Cable and telco groups voiced support for FCC efforts to identify unserved areas through the collection and mapping of data drawn from existing Form 477 filings. "In assessing proposed changes to the Form 477, we encouraged the Commission to focus on alternatives that would avoid unnecessary administrative and financial burdens for broadband providers and for the Commission itself," said a filing Monday in docket 11-10 on a meeting representatives of NCTA, USTelecom, ITTA and the American Cable Association had with Wireline Bureau staffers.

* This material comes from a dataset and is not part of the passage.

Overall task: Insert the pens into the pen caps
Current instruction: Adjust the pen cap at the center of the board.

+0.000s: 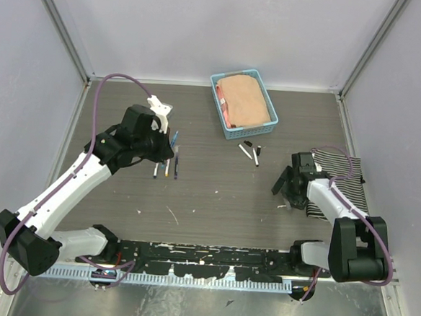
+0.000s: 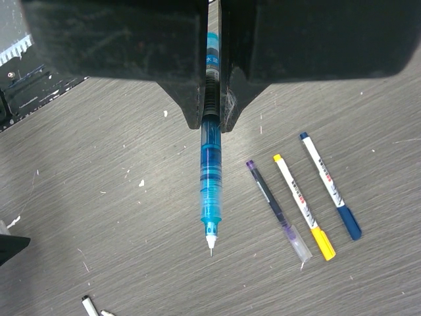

A draft FCC Iowa Network Access Division item addresses an investigation into a tariff filed by Aureon Network Services (Iowa Network Services) in docket 18-60, said a commission spokesperson Monday. The draft circulated Wednesday, said the agency's circulation list. Aureon outside counsel James Troup of Fletcher Heald told us Monday he believes the Wireline Bureau item is a draft decision on an Aureon tariff that has a July 28 deadline for resolution. Aureon filed proposed interstate access charge tariff revisions to comply with a November order that partially granted an AT&T complaint that Aureon improperly charged for "centralized equal access" on traffic heading to CLECs engaged in "access stimulation." AT&T and Sprint challenged the revised tariffs, and the Wireline Bureau designated some issues for investigation (see 1804200054). AT&T and Sprint didn't comment Monday. "AT&T's assertion that Aureon's rate for [CEA] service is excessive because the rate exceeds the rate benchmark for [CLECs] is without merit because Aureon is not even a CLEC in the first instance," said an Aureon surreply in the docket Monday. It's inappropriate to use CenturyLink's tandem switching rate as a benchmark for Aureon, said a South Dakota Network filing on a meeting with Wireline Bureau staffers. Troup believes an Enforcement Bureau item that circulated with commissioners in May is a draft FCC decision on an Aureon petition for reconsideration of the November order that the company argued should apply only prospectively (see 1805210041). The FCC suspended that proceeding to allow the parties to engage in settlement talks (see 1806060042), a stay it recently extended to July 27 (see 1807030019).